3. Extracting Headings from a Website
headings = soup.find_all("h2") # Find all h2 headings
for h in headings:
print(h.text)
✅ Outputs all <h2> headings from the webpage.
4. Extracting Links from a Website
links = soup.find_all("a") # Find all hyperlinks <a> (anchor) tags
for link in links:
print(link.get("href")) # Extract the URL
✅ Finds and prints all links on the webpage.
5. Scraping Data from Tables
Useful for extracting stock market data, sports scores, and job listings.
table = soup.find("table") # Find table
rows = table.find_all("tr") # Find all rows
for row in rows:
columns = row.find_all("td") # Find all columns in each row
data = [col.text for col in columns]
print(data)
✅ Extracts table data row by row.
6. Scraping E-commerce Websites (Example: Product Names & Prices)
url = "https://example-ecommerce.com"
response = requests.get(url)
soup = BeautifulSoup(response.text, "html.parser")
products = soup.find_all("div", class_="product") # Find all product containers
for product in products:
name = product.find("h2").text # Extract product name
price = product.find("span", class_="price").text # Extract price
print(f"Product: {name} - Price: {price}")
✅ Extracts product names and prices from an e-commerce page.
7. Handling JavaScript-Rendered Websites Using Selenium
Some websites load data dynamically (e.g., scrolling feeds, login pages) using JavaScript, so BeautifulSoup alone won't work. We can use Selenium to interact with such websites.
(i) Install Selenium & WebDriver
pip install selenium
(ii) Use Selenium to Open a Website
from selenium import webdriver
driver = webdriver.Chrome() # Open Chrome browser
driver.get("https://example.com") # Open website
print(driver.title) # Print page title
driver.quit() # Close browser
✅ Useful for scraping dynamically loaded data.

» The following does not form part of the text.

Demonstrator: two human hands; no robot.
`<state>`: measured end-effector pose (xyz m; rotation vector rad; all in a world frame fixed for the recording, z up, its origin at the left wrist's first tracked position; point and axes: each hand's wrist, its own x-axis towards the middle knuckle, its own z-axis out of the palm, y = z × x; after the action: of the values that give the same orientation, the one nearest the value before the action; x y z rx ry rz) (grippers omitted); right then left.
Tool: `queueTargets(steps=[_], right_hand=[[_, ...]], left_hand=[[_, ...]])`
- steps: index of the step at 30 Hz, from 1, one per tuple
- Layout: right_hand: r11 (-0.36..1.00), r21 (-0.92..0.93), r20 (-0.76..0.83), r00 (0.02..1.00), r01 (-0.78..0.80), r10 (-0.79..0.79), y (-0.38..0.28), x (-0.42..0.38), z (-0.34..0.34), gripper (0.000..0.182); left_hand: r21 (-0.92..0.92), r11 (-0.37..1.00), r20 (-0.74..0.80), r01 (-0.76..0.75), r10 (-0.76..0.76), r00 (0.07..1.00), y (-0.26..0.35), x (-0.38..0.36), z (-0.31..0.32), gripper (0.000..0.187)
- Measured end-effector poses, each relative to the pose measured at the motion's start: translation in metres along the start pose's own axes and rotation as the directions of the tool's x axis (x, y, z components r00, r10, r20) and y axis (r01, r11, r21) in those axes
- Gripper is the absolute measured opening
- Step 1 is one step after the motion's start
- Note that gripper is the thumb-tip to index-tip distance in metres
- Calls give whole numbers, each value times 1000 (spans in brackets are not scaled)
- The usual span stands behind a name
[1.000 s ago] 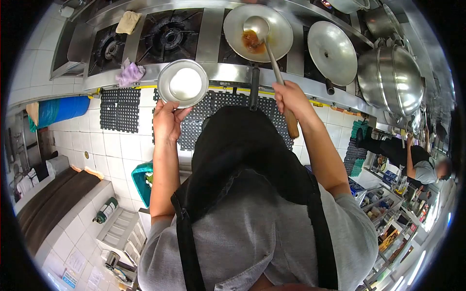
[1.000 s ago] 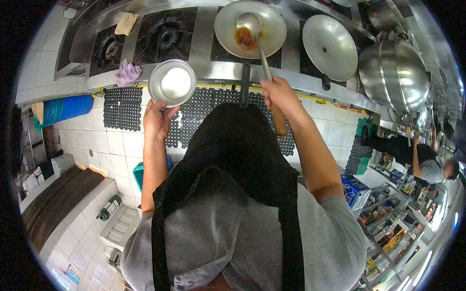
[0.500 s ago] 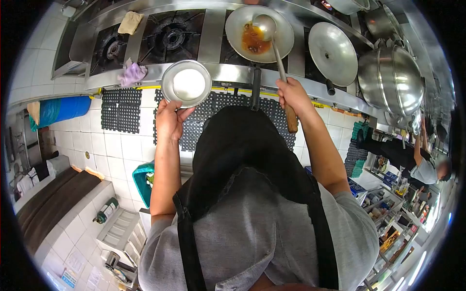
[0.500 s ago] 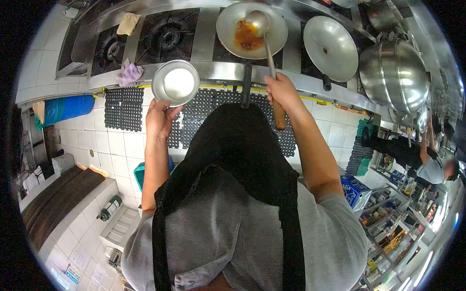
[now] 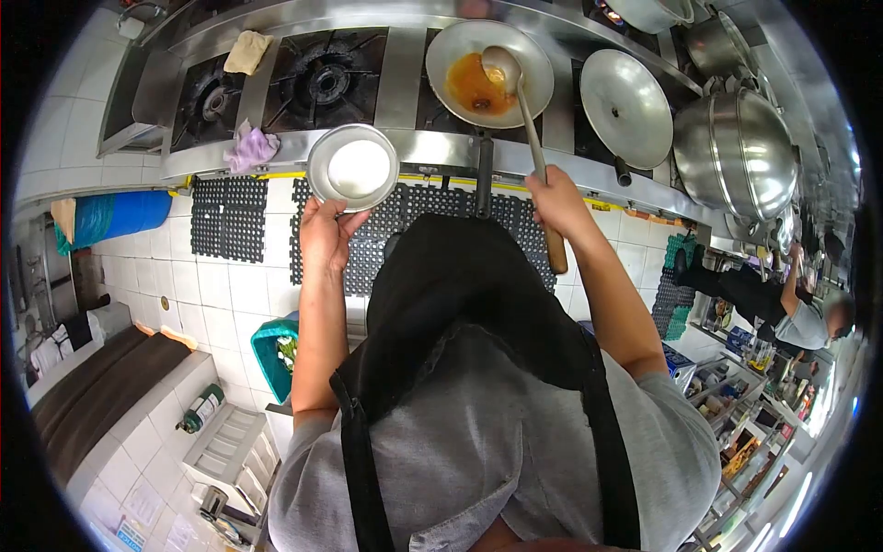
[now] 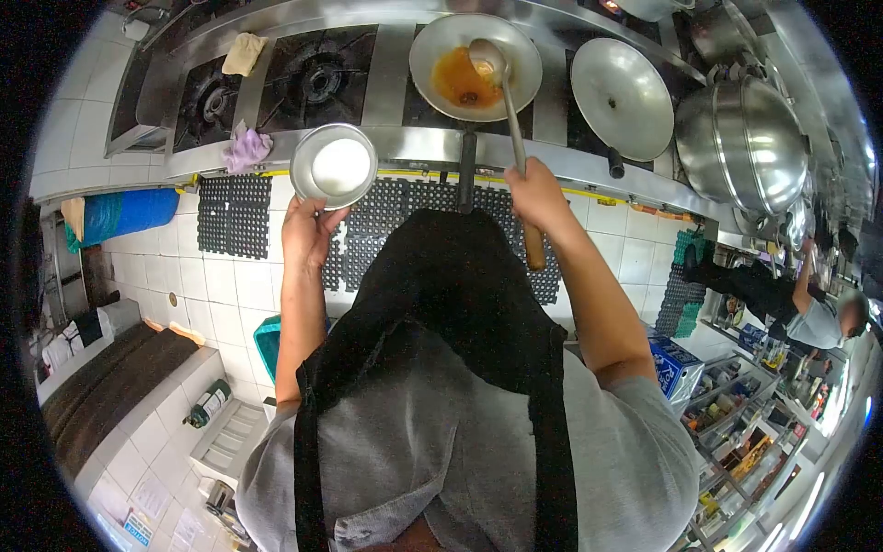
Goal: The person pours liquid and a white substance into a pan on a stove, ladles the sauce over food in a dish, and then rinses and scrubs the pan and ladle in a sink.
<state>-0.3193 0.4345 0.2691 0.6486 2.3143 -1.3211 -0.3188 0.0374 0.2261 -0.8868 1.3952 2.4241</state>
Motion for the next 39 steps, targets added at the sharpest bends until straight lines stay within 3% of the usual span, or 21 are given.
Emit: queueTargets(steps=[2,3,4,7,9,10,12,14,16,19,20,22,23,28,31,32,34,37,38,39], right_hand=[[996,-84,-15,1000,2,-3,-4,-8,-4,32],[1000,-5,43,999,1,-1,-7,-9,-4,33],[997,74,103,995,-4,-4,-9,-9,-4,34],[995,96,79,997,1,-8,-15,12,-2,34],[999,-10,-13,999,50,-51,-11,19,1,35],[998,-7,-14,998,55,-55,-9,18,0,35],[990,-123,-42,997,64,-70,-6,5,-1,35],[990,-127,-37,998,54,-59,-12,-5,-4,34],[994,112,158,988,-18,0,-18,-8,-8,34],[973,231,164,986,-15,-24,-10,22,-9,34],[972,236,162,987,-16,-23,-6,22,-8,34],[998,-9,-11,998,58,-58,-10,16,-8,33],[999,-33,-34,999,18,-20,-11,7,-9,33],[999,52,89,996,-3,-1,-23,-8,-13,33],[951,309,144,989,-11,-36,-19,24,-11,30],[951,310,141,989,-8,-38,-14,25,-12,30],[998,53,-8,999,43,-43,-21,16,-13,30],[1000,-5,-3,1000,8,-8,-13,-4,-9,29],[1000,-10,-2,1000,6,-6,-14,-4,-11,29],[983,170,85,995,-70,56,-22,-7,-13,30]], left_hand=[[3,1000,-36,-21,21,999,-2,1,1,38],[-50,998,-64,-36,33,997,-2,-2,5,17],[-51,998,-59,-35,32,998,-3,0,6,17],[-45,999,-38,-18,16,999,-8,4,1,19],[-13,1000,-12,14,-14,1000,-5,6,0,40],[-11,1000,-11,9,-9,1000,-2,6,0,40],[-40,999,-28,-22,21,999,2,2,2,21],[-37,999,-46,-24,23,999,3,1,4,22],[-58,998,-61,-29,25,998,2,1,6,24],[-34,999,-98,-3,0,995,-2,4,7,25],[-29,1000,-95,-3,0,995,-3,6,4,25],[28,999,-32,23,-22,999,-6,16,-3,38],[17,1000,-28,26,-26,999,-9,21,-6,38],[-8,1000,-70,17,-18,997,-22,49,-7,26],[-9,999,-66,41,-42,997,-26,66,-3,27],[-12,998,-85,60,-61,994,-24,72,1,28],[-15,997,-59,79,-79,995,-31,98,-15,32],[-51,996,-47,72,-75,996,-37,110,-17,37],[-55,996,-48,75,-77,996,-39,111,-18,37],[-75,995,-42,70,-73,996,-39,113,-19,39]])
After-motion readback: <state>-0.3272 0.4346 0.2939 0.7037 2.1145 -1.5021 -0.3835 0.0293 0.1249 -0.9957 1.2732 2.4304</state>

8. Saving Scraped Data to CSV File
Once we scrape data, we can store it in a CSV file for analysis.
import pandas as pd
data = {
"Product": ["Laptop", "Smartphone"],
"Price": ["₹50,000", "₹30,000"]
}
df = pd.DataFrame(data)
df.to_csv("scraped_data.csv", index=False)
✅ Saves scraped product data in a CSV file.
9. Ethics of Web Scraping 🛑
🚨 Important Guidelines:
- Always check robots.txt of the website before scraping.
- Respect server limits (avoid frequent requests).
- Do not overload a website with frequent requests (use delays).
- Do not scrape login-protected personal or sensitive data.
- Use API if available (APIs are better than scraping).